§ INFORMATION GIVEN:

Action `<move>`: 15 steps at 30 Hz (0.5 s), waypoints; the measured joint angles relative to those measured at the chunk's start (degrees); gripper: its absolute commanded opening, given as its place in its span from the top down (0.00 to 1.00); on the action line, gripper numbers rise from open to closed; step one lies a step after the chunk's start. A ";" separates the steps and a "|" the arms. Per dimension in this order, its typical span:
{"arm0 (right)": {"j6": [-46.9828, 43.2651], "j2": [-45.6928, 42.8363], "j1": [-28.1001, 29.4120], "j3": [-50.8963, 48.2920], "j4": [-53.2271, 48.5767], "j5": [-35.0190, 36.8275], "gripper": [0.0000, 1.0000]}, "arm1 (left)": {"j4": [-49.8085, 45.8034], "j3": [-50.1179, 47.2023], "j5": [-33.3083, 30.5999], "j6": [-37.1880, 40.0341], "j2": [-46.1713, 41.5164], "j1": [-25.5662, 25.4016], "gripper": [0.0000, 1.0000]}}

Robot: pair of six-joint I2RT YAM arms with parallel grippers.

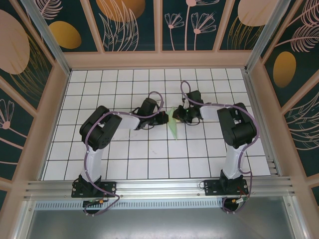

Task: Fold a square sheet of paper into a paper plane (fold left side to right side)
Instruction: Fold the wing for the fifth time at the center of the table.

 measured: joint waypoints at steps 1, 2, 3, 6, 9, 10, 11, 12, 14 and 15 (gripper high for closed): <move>-0.44 -0.28 -0.02 0.13 -0.90 0.68 0.83 | 0.00 0.00 0.00 0.00 0.00 0.00 1.00; -0.61 -0.46 -0.02 0.31 -1.53 1.14 0.83 | 0.00 0.00 0.00 0.00 0.00 0.00 1.00; -0.94 -0.55 -0.02 0.55 -2.14 1.57 0.83 | 0.00 0.00 0.00 0.00 0.00 0.00 1.00; -1.66 -0.55 -0.02 0.76 -2.91 2.10 0.83 | 0.00 0.00 0.00 0.00 0.00 0.00 1.00; -2.03 -0.55 -0.02 0.76 -3.15 2.10 0.83 | 0.00 0.00 0.00 0.02 0.00 0.00 1.00; -2.03 -0.57 -0.02 0.76 -3.13 2.10 0.83 | 0.00 0.00 0.00 0.02 0.00 0.00 1.00; -2.05 -0.68 -0.02 0.76 -3.15 2.12 0.83 | 0.00 0.00 0.00 0.00 0.00 0.00 1.00; -2.05 -1.07 -0.02 0.76 -3.37 2.32 0.83 | 0.00 0.00 0.00 0.02 0.00 0.00 1.00; -2.10 -2.40 -0.02 0.76 -4.09 2.54 0.83 | 0.00 0.00 0.00 0.02 0.00 0.00 1.00; -2.14 -3.37 -0.02 0.76 -4.33 2.49 0.83 | 0.00 0.00 0.00 0.02 0.00 0.00 1.00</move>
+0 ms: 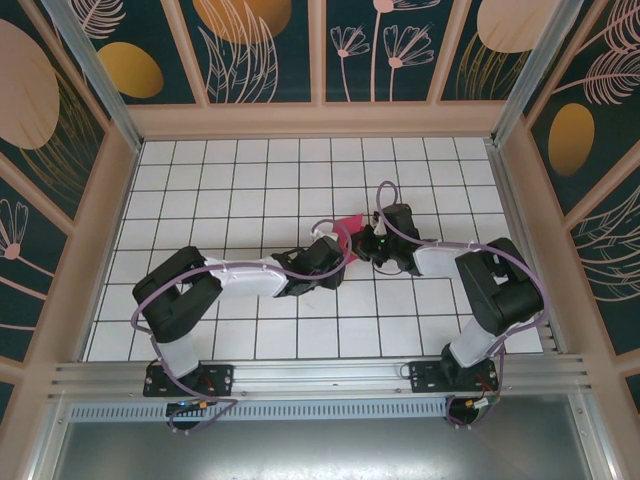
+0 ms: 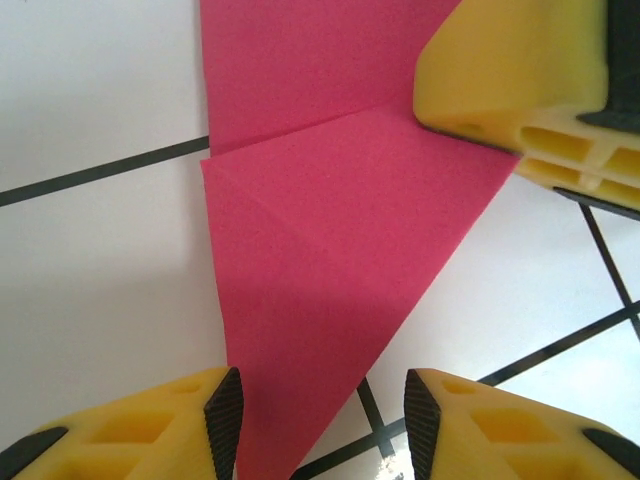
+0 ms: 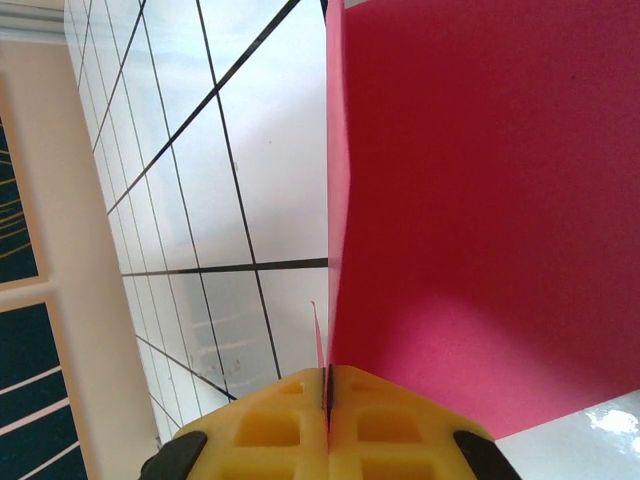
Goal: Fold a paper plane with a square sheet of paper (pick it up from the middle)
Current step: Fourth fold the wing at the center of the table.
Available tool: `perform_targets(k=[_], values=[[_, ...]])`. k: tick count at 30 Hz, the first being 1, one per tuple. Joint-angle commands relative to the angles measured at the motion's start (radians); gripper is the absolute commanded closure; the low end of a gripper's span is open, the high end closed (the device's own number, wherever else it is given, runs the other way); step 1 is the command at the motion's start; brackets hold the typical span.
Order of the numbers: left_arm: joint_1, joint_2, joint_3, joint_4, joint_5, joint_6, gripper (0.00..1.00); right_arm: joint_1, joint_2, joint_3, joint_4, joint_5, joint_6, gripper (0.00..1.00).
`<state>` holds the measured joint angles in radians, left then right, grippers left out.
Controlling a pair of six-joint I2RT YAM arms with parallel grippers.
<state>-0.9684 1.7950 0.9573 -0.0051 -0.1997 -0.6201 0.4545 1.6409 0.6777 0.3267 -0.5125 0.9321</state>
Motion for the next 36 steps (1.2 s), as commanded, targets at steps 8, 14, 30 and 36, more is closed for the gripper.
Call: perform_targets(k=[8, 14, 30, 36], values=[[-0.02, 0.037, 0.069, -0.027, -0.124, 0.025, 0.57, 0.007, 0.0, 0.022, 0.012, 0.002, 0.01, 0.95], [-0.022, 0.061, 0.08, -0.042, -0.136, 0.025, 0.59, 0.008, 0.006, 0.026, 0.011, -0.003, 0.009, 0.95], [-0.03, 0.08, 0.083, -0.041, -0.147, 0.034, 0.59, 0.007, 0.014, 0.042, -0.002, -0.006, 0.007, 0.95], [-0.03, 0.079, 0.084, -0.055, -0.187, 0.028, 0.67, 0.007, 0.015, 0.045, -0.008, -0.008, 0.003, 0.95]])
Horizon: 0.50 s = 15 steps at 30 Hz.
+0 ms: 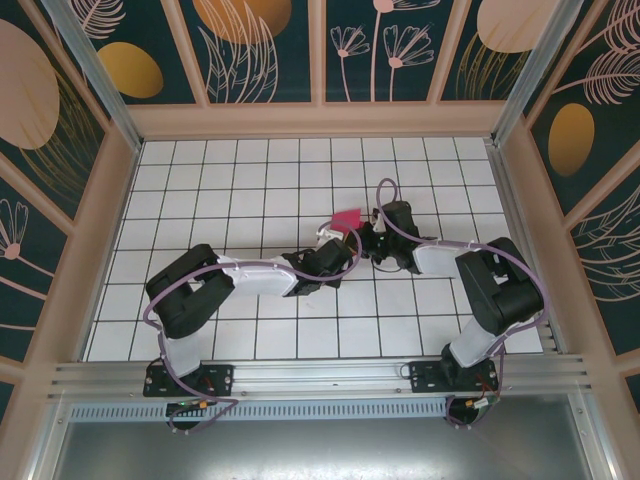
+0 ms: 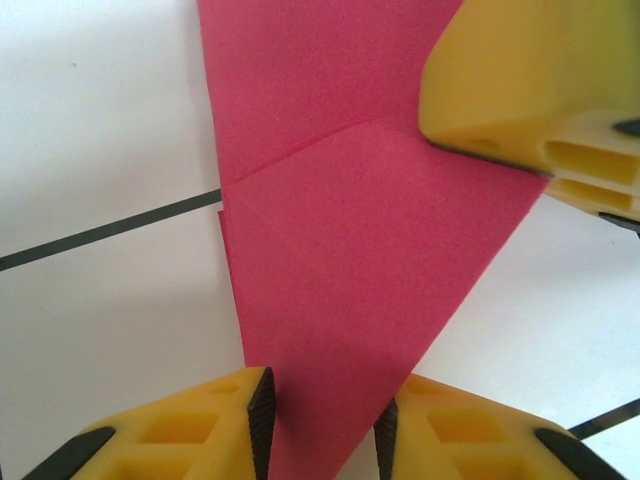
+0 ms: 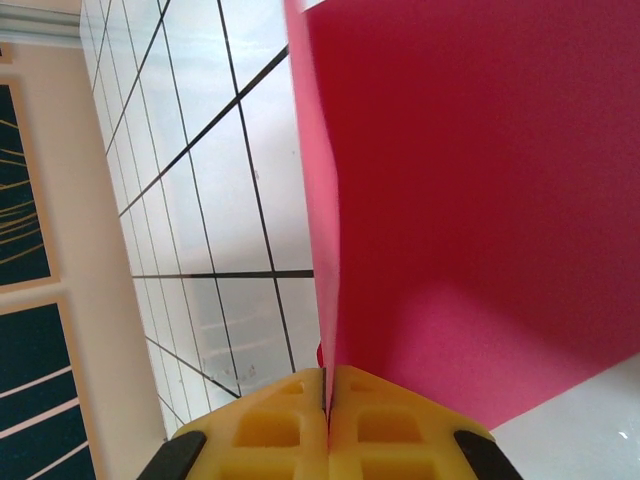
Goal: Fold a paper plane with a square sheet of paper (pick it up from the middle)
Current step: Fourth fold the wing at the center of the table.
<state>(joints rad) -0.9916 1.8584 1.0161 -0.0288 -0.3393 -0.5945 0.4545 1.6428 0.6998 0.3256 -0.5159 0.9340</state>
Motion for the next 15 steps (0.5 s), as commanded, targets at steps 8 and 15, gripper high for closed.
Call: perform_targets(k=[8, 15], values=[[-0.006, 0.014, 0.028, -0.041, -0.066, 0.008, 0.75, 0.007, 0.013, 0.03, -0.027, -0.004, -0.01, 0.94], [-0.006, 0.009, 0.009, -0.042, -0.079, 0.011, 0.85, 0.005, -0.033, 0.041, -0.107, 0.026, -0.059, 0.82]])
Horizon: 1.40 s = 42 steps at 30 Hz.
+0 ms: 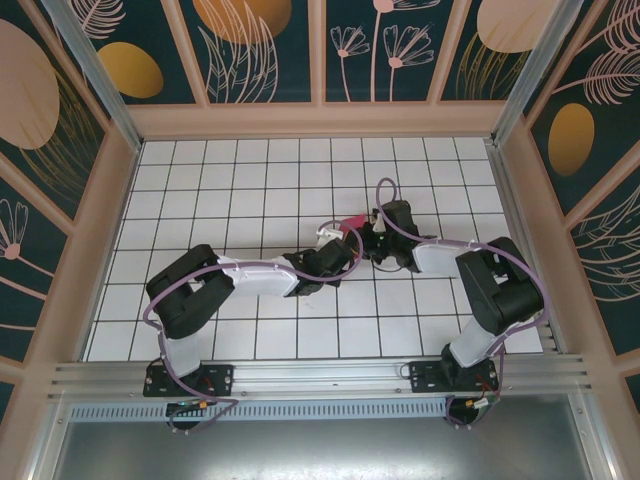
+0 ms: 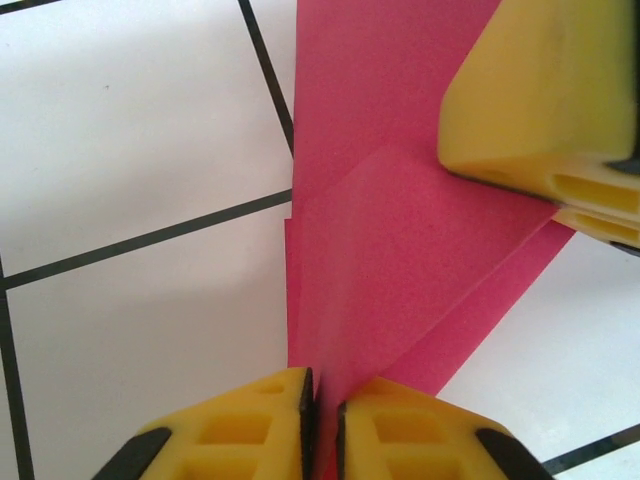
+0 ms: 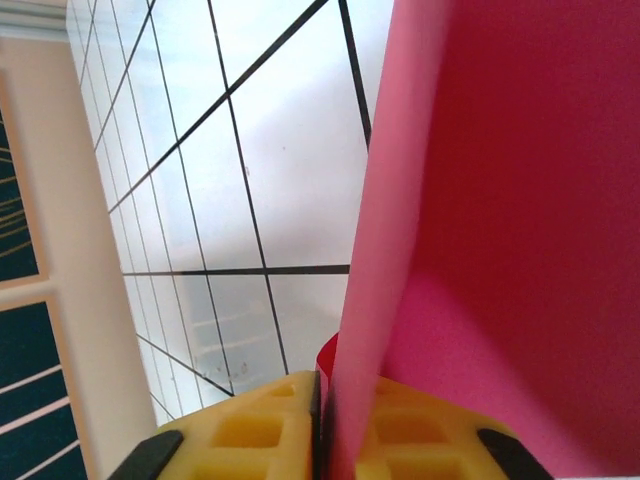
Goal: Fold a paper plane with a square sheet of paper (pick it up from the middle)
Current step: Fourth fold the wing at the center of the table.
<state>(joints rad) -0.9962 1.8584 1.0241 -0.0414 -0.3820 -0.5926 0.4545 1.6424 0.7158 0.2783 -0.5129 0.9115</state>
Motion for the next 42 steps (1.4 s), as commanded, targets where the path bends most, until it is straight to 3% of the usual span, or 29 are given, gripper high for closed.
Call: perform_targets(k=[1, 13, 21, 25, 30, 35, 40, 42], values=[[-0.002, 0.003, -0.008, -0.026, -0.039, 0.008, 0.85, 0.002, -0.045, 0.027, -0.077, 0.028, -0.045, 0.78], [-0.002, -0.136, -0.202, 0.057, 0.017, 0.064, 0.86, -0.119, -0.346, -0.039, -0.276, 0.072, -0.186, 0.49], [-0.002, -0.26, -0.315, 0.164, 0.138, 0.126, 0.86, -0.141, -0.359, -0.065, -0.242, -0.043, -0.239, 0.49], [-0.001, -0.233, -0.297, 0.197, 0.215, 0.138, 0.86, -0.109, -0.317, -0.053, -0.237, -0.077, -0.256, 0.51], [-0.001, -0.184, -0.264, 0.189, 0.23, 0.134, 0.87, -0.063, -0.277, -0.039, -0.252, -0.093, -0.285, 0.55], [-0.001, -0.183, -0.256, 0.181, 0.223, 0.135, 0.87, -0.05, -0.205, -0.032, -0.291, -0.082, -0.291, 0.78], [-0.001, -0.187, -0.245, 0.167, 0.192, 0.133, 0.86, -0.039, -0.159, -0.049, -0.293, -0.093, -0.285, 0.89], [0.0, -0.185, -0.24, 0.163, 0.19, 0.138, 0.86, -0.036, -0.179, -0.066, -0.273, -0.083, -0.274, 0.87]])
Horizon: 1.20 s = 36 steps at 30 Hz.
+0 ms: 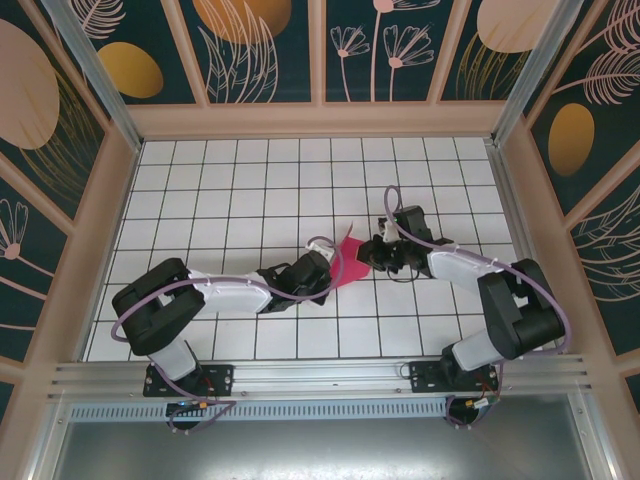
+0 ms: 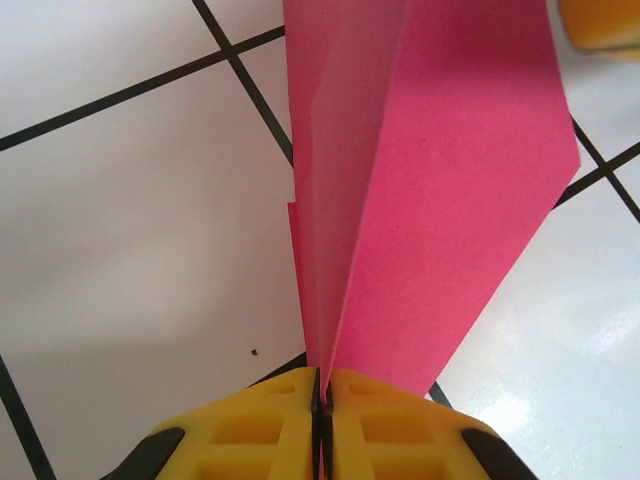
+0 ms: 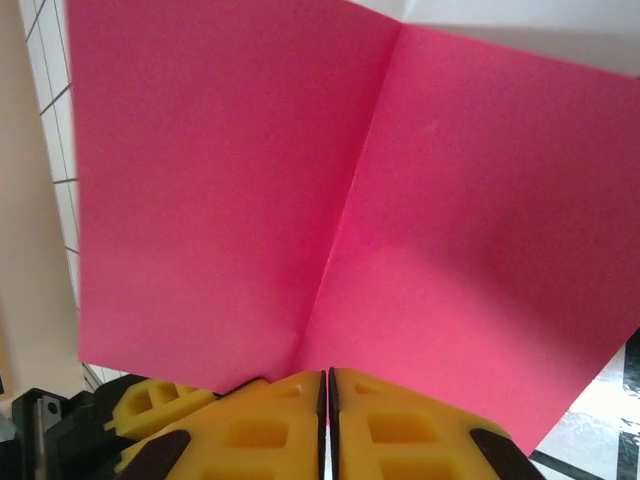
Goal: Fold a paper plane with a square sheet of paper (pick it up from the middle)
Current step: Fourth fold the wing at the center of the table.
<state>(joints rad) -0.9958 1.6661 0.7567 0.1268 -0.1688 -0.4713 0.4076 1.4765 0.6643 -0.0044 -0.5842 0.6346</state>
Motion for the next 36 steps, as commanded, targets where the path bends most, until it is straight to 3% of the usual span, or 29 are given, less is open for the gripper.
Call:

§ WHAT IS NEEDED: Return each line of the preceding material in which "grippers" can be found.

§ SOLUTION TO THIS PROBLEM:
Robot: pair of six-joint I2RT YAM arms with parallel grippers.
`<state>` holds the measured joint angles in radians, left then right, grippers left out.
Controlling a pair of six-joint I2RT YAM arms with parallel grippers.

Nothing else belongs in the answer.